Task goal: Looking at the data below, state how many lines contain "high". No other words are wanted.
#### Data for this exercise ####
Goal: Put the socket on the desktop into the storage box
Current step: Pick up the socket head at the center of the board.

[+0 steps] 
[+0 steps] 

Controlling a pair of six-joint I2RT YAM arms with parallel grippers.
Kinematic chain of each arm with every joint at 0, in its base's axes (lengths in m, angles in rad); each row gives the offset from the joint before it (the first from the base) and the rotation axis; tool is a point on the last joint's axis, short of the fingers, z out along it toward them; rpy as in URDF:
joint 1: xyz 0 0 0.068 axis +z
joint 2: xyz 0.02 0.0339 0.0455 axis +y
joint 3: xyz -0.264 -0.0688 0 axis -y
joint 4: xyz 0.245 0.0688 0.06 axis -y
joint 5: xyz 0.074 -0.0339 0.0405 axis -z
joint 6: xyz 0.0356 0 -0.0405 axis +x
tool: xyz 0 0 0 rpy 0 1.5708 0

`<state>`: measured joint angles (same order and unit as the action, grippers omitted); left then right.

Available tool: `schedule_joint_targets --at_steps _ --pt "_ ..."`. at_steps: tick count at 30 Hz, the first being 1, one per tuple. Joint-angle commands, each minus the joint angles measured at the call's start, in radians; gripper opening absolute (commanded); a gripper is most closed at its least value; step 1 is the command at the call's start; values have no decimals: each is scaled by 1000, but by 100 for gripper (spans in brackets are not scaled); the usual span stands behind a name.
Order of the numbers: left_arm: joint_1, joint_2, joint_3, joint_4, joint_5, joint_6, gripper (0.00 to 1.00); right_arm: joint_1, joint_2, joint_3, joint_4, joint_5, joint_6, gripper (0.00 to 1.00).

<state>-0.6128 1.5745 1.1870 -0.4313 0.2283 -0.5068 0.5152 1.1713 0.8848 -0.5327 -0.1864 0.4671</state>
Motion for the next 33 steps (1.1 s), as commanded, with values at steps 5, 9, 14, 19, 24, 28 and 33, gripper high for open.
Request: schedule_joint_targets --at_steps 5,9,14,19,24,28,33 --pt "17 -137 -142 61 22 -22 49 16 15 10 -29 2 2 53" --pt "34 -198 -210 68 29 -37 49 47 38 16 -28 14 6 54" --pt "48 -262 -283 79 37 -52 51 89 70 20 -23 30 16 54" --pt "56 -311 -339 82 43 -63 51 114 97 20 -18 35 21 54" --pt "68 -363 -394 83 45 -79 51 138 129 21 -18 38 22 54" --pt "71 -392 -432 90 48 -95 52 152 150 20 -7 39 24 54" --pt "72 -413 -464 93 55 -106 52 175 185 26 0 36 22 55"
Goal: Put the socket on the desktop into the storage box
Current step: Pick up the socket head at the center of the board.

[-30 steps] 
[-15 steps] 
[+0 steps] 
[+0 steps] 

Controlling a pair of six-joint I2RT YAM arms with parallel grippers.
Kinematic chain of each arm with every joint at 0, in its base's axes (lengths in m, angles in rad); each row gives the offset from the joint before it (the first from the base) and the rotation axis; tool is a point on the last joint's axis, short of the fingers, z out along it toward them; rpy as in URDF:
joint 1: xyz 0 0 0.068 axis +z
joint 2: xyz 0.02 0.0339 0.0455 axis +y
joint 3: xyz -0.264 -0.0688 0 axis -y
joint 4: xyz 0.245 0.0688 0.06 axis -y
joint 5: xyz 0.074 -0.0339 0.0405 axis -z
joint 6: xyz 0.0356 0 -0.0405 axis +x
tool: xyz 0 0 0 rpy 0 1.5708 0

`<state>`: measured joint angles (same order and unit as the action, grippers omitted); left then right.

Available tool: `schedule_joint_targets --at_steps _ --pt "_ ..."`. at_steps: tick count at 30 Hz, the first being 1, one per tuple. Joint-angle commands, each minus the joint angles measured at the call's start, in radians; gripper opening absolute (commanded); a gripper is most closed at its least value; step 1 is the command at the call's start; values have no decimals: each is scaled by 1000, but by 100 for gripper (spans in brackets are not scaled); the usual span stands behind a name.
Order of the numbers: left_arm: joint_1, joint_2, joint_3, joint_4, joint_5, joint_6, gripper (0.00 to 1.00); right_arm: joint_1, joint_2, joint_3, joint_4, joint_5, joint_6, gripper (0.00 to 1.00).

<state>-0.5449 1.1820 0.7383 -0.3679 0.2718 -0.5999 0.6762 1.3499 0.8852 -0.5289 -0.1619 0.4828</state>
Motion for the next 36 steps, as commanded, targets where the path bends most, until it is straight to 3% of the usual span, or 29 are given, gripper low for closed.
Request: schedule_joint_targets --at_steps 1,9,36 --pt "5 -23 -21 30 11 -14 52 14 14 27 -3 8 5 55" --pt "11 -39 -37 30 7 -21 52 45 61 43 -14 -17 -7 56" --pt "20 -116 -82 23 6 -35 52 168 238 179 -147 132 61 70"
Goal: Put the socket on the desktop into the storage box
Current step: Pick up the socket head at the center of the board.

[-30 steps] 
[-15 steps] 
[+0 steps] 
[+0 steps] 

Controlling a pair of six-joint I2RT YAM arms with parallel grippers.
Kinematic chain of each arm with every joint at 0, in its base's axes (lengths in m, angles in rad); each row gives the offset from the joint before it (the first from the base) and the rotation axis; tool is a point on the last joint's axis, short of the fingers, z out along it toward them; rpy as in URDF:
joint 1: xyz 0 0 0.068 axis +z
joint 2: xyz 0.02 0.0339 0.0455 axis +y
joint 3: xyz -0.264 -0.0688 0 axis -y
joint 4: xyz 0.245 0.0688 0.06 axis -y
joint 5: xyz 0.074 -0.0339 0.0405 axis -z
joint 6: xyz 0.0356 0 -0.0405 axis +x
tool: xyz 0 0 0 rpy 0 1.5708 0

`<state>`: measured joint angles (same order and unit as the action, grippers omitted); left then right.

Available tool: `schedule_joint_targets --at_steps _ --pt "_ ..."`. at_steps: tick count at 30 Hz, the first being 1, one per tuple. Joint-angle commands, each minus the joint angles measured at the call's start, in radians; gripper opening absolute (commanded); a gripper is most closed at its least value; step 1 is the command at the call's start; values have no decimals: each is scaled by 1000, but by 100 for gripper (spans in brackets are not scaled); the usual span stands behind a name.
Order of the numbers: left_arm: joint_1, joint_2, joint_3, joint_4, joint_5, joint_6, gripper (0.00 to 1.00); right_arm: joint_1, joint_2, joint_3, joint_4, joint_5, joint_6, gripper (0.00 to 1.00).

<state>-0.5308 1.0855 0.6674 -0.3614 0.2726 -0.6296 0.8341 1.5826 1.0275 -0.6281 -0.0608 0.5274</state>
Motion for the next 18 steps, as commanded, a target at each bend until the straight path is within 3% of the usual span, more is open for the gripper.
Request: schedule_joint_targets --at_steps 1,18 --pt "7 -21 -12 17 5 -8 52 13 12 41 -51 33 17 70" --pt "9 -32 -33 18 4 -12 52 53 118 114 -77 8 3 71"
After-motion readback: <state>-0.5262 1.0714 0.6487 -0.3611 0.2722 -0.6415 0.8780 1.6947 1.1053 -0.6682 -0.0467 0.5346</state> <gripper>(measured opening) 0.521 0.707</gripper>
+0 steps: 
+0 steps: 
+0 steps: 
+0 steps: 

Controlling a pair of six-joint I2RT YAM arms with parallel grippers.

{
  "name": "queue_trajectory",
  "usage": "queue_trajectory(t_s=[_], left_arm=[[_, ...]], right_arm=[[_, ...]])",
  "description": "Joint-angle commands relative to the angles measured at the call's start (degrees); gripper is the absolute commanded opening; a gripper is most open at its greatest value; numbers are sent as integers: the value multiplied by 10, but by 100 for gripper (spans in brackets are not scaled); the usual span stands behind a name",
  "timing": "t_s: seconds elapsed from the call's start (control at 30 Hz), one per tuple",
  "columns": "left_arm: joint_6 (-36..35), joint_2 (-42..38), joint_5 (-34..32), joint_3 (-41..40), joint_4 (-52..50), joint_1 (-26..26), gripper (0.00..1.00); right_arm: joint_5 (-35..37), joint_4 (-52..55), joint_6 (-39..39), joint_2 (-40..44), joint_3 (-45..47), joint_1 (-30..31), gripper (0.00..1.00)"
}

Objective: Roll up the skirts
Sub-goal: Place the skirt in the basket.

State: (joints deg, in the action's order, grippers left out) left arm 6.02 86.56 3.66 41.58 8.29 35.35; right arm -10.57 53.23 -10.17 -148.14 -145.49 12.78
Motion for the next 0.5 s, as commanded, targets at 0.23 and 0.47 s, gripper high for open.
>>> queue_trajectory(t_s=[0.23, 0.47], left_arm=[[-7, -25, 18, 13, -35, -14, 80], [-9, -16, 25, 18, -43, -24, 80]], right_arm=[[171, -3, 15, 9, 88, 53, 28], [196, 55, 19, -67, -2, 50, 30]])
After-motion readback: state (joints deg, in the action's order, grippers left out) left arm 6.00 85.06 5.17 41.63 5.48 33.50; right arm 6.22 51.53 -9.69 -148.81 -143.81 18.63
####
Your solution: 2